(Extracted records)
/---
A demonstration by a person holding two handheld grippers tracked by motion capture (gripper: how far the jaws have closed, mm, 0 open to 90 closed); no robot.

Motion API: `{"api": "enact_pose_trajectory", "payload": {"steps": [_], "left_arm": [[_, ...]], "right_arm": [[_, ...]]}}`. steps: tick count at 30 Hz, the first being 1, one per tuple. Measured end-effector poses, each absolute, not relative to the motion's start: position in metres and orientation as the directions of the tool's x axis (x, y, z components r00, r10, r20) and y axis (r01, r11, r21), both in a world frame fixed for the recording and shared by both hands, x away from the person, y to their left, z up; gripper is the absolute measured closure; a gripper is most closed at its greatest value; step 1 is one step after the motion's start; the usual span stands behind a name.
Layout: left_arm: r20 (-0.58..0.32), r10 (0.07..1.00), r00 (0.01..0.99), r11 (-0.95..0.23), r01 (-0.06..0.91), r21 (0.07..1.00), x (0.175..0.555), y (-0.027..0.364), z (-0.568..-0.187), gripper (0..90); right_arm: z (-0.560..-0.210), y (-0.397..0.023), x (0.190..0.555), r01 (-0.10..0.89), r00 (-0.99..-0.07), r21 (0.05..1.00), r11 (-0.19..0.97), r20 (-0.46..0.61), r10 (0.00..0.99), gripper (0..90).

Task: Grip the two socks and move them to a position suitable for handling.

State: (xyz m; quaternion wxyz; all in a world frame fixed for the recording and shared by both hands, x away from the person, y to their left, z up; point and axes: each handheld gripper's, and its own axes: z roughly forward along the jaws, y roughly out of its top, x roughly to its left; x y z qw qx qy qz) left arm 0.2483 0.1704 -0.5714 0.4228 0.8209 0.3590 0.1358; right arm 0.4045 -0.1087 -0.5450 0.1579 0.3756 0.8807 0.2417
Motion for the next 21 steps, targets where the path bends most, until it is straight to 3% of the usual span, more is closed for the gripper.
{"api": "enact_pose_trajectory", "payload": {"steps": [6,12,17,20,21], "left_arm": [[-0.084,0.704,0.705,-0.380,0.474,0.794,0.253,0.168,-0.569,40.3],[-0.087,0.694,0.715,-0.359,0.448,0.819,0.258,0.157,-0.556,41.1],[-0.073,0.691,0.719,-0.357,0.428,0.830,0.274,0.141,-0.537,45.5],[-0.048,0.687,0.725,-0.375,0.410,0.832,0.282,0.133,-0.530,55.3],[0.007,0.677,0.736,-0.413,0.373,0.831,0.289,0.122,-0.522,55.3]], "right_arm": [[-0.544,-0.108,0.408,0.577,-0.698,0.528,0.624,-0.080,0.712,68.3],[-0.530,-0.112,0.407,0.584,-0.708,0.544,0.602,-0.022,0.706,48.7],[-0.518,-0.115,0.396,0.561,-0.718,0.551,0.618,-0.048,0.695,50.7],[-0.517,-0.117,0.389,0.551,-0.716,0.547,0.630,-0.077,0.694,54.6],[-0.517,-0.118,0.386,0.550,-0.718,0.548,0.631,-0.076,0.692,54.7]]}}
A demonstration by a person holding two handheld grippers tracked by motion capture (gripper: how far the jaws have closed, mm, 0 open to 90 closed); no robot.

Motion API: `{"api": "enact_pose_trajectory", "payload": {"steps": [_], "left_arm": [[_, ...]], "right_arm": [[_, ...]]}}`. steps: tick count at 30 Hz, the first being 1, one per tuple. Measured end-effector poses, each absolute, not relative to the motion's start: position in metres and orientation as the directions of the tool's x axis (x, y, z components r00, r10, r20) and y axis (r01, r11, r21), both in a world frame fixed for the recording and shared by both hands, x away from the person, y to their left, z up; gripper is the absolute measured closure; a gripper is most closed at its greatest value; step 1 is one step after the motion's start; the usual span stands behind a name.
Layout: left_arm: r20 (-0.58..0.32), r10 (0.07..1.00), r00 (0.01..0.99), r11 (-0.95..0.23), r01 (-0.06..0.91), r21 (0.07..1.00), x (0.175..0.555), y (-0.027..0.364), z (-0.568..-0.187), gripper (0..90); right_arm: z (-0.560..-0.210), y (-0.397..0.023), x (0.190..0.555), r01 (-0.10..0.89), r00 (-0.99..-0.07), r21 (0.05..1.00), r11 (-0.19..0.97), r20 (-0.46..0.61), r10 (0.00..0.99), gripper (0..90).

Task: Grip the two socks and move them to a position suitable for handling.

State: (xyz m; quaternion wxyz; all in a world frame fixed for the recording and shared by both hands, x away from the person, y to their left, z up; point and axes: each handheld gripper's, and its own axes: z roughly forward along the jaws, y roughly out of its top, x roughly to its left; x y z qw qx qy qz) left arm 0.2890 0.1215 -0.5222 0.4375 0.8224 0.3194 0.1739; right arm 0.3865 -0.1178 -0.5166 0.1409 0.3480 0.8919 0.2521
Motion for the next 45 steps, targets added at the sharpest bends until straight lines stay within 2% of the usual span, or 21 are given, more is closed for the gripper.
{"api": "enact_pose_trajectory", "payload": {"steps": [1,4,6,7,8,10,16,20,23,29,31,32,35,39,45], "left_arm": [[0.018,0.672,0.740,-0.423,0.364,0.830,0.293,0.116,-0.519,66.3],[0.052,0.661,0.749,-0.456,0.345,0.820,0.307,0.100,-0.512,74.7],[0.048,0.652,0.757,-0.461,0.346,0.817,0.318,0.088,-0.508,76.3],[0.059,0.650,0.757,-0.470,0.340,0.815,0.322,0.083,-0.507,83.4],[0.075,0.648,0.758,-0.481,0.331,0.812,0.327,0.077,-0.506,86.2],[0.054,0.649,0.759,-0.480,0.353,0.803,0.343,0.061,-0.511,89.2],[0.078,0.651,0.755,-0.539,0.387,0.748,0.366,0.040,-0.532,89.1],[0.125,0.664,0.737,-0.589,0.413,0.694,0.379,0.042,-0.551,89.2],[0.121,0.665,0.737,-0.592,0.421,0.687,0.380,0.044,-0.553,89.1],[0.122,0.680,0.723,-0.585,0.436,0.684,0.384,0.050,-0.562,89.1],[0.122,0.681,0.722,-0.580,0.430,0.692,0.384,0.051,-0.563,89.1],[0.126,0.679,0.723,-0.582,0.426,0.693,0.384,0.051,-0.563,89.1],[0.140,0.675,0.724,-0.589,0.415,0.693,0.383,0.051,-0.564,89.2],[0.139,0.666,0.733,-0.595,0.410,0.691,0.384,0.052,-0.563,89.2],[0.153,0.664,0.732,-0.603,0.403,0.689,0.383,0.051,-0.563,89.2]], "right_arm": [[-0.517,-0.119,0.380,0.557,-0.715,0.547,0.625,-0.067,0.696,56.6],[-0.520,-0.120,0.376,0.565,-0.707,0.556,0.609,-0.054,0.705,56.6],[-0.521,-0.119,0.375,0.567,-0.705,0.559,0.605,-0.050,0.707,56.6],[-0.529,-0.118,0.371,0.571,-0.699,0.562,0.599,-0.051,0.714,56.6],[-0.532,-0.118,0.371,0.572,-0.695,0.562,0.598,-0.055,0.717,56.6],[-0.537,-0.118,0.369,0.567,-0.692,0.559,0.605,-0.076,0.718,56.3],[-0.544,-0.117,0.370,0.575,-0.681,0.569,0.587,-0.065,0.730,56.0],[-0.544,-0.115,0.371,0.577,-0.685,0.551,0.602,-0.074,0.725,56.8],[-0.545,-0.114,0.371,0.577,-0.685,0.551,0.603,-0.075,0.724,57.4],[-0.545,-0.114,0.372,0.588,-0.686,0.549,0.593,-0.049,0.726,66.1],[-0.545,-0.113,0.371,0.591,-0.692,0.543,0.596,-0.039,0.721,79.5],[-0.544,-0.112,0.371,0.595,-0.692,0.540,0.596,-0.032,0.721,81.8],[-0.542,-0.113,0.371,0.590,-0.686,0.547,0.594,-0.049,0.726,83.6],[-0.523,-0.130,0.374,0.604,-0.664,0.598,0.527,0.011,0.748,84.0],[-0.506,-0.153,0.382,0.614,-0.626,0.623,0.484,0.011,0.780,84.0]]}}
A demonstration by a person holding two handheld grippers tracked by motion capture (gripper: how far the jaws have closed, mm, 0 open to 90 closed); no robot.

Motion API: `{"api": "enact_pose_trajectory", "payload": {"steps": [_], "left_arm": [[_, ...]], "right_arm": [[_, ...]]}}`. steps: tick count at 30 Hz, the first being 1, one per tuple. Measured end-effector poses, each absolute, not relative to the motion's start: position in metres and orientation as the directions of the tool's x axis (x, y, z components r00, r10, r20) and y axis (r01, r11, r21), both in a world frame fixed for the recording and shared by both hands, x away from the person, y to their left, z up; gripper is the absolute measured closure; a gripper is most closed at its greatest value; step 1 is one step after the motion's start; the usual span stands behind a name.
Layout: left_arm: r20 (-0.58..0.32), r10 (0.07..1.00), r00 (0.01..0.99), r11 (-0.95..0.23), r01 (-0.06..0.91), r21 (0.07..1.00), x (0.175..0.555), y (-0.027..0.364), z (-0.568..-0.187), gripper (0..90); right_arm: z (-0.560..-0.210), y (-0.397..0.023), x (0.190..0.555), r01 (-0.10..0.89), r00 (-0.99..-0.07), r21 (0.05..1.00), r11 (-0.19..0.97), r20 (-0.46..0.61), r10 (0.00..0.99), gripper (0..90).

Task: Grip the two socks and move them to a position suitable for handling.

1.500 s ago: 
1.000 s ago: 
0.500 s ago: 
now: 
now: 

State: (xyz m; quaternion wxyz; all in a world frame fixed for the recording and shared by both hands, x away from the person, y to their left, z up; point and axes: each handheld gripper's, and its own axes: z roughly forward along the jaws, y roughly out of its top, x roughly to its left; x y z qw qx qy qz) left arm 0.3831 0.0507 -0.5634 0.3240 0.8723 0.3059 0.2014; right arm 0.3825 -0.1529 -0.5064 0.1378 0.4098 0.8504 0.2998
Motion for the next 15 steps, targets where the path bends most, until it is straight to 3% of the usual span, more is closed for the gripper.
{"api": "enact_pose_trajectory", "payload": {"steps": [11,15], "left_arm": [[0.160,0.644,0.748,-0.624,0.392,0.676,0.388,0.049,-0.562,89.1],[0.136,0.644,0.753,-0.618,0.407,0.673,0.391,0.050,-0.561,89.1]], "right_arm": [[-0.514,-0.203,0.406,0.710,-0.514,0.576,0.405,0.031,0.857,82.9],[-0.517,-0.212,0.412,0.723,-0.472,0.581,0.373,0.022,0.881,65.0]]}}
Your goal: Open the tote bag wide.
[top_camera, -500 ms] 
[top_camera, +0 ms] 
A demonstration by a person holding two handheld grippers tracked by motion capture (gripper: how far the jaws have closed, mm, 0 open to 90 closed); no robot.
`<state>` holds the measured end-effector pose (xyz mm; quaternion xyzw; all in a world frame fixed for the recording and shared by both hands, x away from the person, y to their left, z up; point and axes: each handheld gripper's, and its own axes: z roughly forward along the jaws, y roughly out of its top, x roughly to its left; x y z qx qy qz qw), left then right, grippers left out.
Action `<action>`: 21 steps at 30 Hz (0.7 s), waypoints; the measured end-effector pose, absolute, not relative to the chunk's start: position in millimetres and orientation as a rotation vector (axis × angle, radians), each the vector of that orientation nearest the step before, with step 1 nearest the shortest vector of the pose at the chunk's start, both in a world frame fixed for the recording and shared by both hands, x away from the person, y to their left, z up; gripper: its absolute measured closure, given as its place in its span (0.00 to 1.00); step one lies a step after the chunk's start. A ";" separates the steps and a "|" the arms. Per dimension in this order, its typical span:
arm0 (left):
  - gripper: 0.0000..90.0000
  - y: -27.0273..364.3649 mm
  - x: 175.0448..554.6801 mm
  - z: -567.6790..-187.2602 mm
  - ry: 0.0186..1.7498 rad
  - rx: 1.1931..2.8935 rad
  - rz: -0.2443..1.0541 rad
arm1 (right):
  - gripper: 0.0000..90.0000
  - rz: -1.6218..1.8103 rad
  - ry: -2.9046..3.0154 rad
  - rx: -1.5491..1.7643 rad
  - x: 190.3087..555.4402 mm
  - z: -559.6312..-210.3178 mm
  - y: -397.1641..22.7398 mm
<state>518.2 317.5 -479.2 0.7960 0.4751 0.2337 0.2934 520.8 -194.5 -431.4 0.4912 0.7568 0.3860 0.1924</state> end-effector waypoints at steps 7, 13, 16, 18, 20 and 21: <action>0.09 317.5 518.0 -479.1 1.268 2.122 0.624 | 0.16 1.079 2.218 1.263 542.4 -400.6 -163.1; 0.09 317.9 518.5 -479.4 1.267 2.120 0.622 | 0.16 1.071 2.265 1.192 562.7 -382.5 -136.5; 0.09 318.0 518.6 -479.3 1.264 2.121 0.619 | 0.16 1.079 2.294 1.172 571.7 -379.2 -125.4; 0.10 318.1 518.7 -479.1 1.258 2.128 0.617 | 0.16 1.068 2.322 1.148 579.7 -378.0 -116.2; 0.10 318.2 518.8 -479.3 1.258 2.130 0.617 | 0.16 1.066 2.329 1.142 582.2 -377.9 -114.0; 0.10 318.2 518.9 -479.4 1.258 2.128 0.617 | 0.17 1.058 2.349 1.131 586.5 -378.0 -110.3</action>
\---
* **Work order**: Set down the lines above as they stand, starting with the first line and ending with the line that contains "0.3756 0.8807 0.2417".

* **Finished exercise**:
A demonstration by a person holding two handheld grippers tracked by motion capture (gripper: how far the jaws have closed, mm, 0 open to 90 closed); no robot.

Motion API: `{"api": "enact_pose_trajectory", "payload": {"steps": [_], "left_arm": [[_, ...]], "right_arm": [[_, ...]]}}`. steps: tick count at 30 Hz, the first being 1, one per tuple. Measured end-effector poses, each absolute, not relative to the motion's start: position in metres and orientation as the directions of the tool's x axis (x, y, z components r00, r10, r20) and y axis (r01, r11, r21), both in a world frame fixed for the recording and shared by both hands, x away from the person, y to their left, z up; gripper is the absolute measured closure; a gripper is most closed at its greatest value; step 1 is one step after the motion's start; the usual span stands behind a name.
Layout: left_arm: r20 (-0.58..0.32), r10 (0.07..1.00), r00 (0.01..0.99), r11 (-0.95..0.23), r01 (-0.06..0.91), r21 (0.07..1.00), x (0.175..0.555), y (-0.027..0.364), z (-0.568..-0.187), gripper (0..90); right_arm: z (-0.560..-0.210), y (-0.397..0.023), x (0.190..0.555), r01 (-0.10..0.89), r00 (-0.99..-0.07), r21 (0.05..1.00), r11 (-0.19..0.97), r20 (-0.46..0.61), r10 (0.00..0.99), gripper (0..90).

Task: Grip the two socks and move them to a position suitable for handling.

State: (xyz m; quaternion wxyz; all in a world frame fixed for the recording and shared by both hands, x away from the person, y to their left, z up; point and axes: each handheld gripper's, and its own axes: z roughly forward along the jaws, y roughly out of its top, x roughly to its left; x y z qw qx qy qz) left arm 0.2483 0.1704 -0.5714 0.4228 0.8209 0.3590 0.1358; right arm 0.4045 -0.1087 -0.5450 0.1579 0.3756 0.8807 0.2417

No further output is needed for this exercise.